Just because Timo asked so nicely:
1) It will only get _bigger_, never smaller. ICU has a lot of stuff but
by no means all data we need. Notably absent is any kind of support for
complex input (i.e. IMEs)
2) It will never, ever, ever go away. Don't count on it. I plan to make
it impossible to ever remove our dependency from ICU once it's put in.
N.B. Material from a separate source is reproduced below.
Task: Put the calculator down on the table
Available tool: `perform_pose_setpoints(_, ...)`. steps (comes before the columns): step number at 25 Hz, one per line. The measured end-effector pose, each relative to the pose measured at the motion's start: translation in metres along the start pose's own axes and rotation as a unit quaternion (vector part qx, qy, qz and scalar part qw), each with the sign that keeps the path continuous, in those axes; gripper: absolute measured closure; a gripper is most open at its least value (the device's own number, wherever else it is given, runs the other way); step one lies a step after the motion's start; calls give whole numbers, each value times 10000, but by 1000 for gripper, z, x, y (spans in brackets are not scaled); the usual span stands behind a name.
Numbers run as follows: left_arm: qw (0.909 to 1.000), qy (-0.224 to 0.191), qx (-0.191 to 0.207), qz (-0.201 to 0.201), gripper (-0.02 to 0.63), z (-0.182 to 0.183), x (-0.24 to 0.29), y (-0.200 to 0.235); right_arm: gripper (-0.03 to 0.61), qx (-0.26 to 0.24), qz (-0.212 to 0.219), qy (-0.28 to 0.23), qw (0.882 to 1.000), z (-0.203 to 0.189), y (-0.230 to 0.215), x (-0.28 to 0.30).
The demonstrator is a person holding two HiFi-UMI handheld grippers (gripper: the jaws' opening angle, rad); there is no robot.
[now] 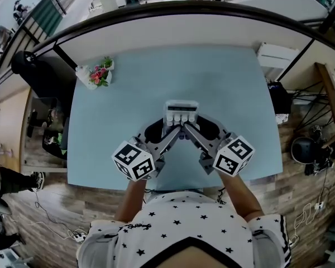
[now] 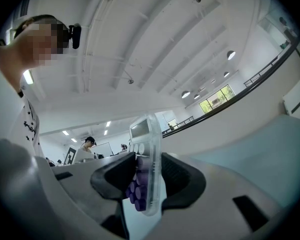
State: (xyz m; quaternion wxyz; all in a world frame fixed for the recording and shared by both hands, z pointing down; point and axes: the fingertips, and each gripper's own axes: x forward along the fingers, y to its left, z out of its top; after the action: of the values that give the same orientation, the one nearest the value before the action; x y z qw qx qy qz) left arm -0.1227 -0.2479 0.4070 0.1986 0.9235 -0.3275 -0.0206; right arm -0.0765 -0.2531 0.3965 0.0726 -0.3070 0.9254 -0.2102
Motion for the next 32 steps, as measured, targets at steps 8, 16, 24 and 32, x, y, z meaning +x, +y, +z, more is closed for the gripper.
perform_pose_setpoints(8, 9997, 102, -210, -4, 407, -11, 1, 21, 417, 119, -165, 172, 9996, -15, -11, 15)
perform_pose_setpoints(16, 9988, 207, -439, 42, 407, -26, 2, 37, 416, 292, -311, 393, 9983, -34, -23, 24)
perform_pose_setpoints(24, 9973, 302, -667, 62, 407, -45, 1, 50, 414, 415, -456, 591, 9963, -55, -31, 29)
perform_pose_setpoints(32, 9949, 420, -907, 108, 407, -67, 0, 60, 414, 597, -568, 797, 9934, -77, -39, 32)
If it's good enough for embedded devices (it is), it will have to be
good enough for us, too. If not, we will make it
3) It's mostly data, not code. Data that cannot be found anywhere else,
at least not in the form ICU puts it. Data that the way overstretched
ReactOS team cannot afford to maintain. Yes, we need this. Nobody else
is going to do it. Postponing the issue will gain us nothing but grief
4) Not to mention the algorithms nobody is going to be clever enough to
implement. Algorithms that are part of the Unicode specification. And
the "useless" code (samples, extra tools) is a rather trivial part of
the whole
5) To us, ICU represents a low-maintenance route to implementing almost
all of the Win32 NLS support, forever, maintained and kept current by a
reliable third party (IBM). Most, if not all NLS APIs will consist of
thin wrappers around ICU functions. The module I committed is but a
sample of how straightforward it is to implement Unicode and I18n APIs
with ICU - eventually, a large part of kernel32.dll is going to be a
statically linked ICU (what's currently compiled as "icu4ros"). Other
DLLs will get the "ICU treatment" too, but kernel32.dll will be the
major beneficiary
6) ICU is extremely clean C++ code without any "surprises": no RTTI, nor
exceptions, nor overuse of templates - it doesn't even include PSDK
headers! I expect it will always compile very fast. Also, it implies no
threading model, relying on a simple double-checked lock algorithm for
initialization, and keeping all global data read-only, so it can be used
anywhere safely
7) The only open question about it is how to handle the datafiles:
single large file (all of 11 MB, not even _that_ big for a file that
contains _all_ unicode character properties and names, _all_ character
sets/codepages, _all_ locales, calendars, timezones, etc.), or several
ones that can be installed separatedly (but our installer is nowhere
near up to the task yet). Also, until we have a better rbuild, I'll have
to build the data file(s) "offline" and commit the binary output to the
repository. If repository size is such an issue, tell me whether you'd
prefer 45 MB of text or 11 MB of binary data - to me, it doesn't matter much
Considered that I won't officially add anything from "nls" to the build
until I have fully working code that passes regression tests, and that
this could take time, would you rather lend me a hand in accelerating
the process, or would you rather I do my development in a branch?